Date of Award
Master of Science
Arnold Saxton, Elissa Chesler, Brynn Voy
The thresholding problem is important in today’s data-rich research scenario. A threshold is a well-defined point in the data distribution beyond which the data is highly likely to have scientific meaning. The selection of threshold is crucial since it heavily influences any downstream analysis and inferences made there from. A legitimate threshold is one that is not arbitrary but scientifically well grounded, data-dependent and best segregates the information-rich and noisy sections of data. Although the thresholding problem is not restricted to any particular field of study, little research has been done. This study investigates the problem in context of network-based analysis of transcriptomic data.
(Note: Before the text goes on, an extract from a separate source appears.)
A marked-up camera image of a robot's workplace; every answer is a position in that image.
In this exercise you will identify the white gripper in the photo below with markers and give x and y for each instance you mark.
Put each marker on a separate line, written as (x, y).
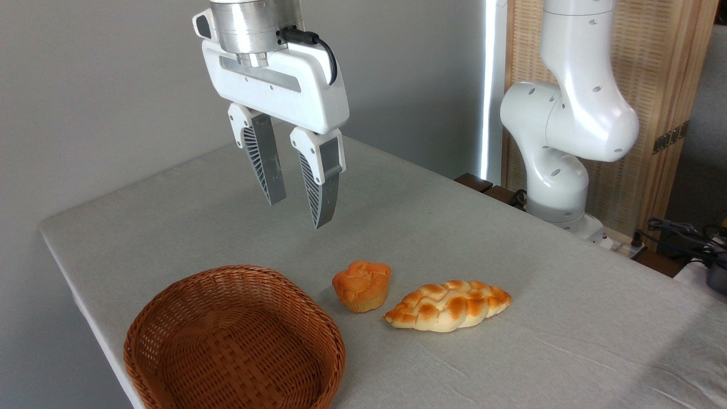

Six conceptually diverse algorithms – based on number of maximal cliques, correlations of control spots with genes, top 1% of correlations, spectral graph clustering, Bonferroni correction of p-values and statistical power – are used to threshold the gene correlation matrices of three time-series microarray datasets and tested for stability and validity. Stability or reliability of the first four algorithms towards thresholding is tested upon block bootstrapping of arrays in the datasets and comparing the estimated thresholds against the bootstrap threshold distributions. Validity of thresholding algorithms is tested by comparison of the estimated thresholds against threshold based on biological information. Thresholds based on the modular basis of gene networks are concluded to perform better both in terms of stability as well as validity. Future challenges to research the problem have been identified. Although the study utilizes transcriptomic data for analysis, we assert its applicability to thresholding across various fields.
Borate, Bhavesh Ram, "Comparative Analysis of Thresholding Algorithms for Microarray-derived Gene Correlation Matrices. " Master's Thesis, University of Tennessee, 2008.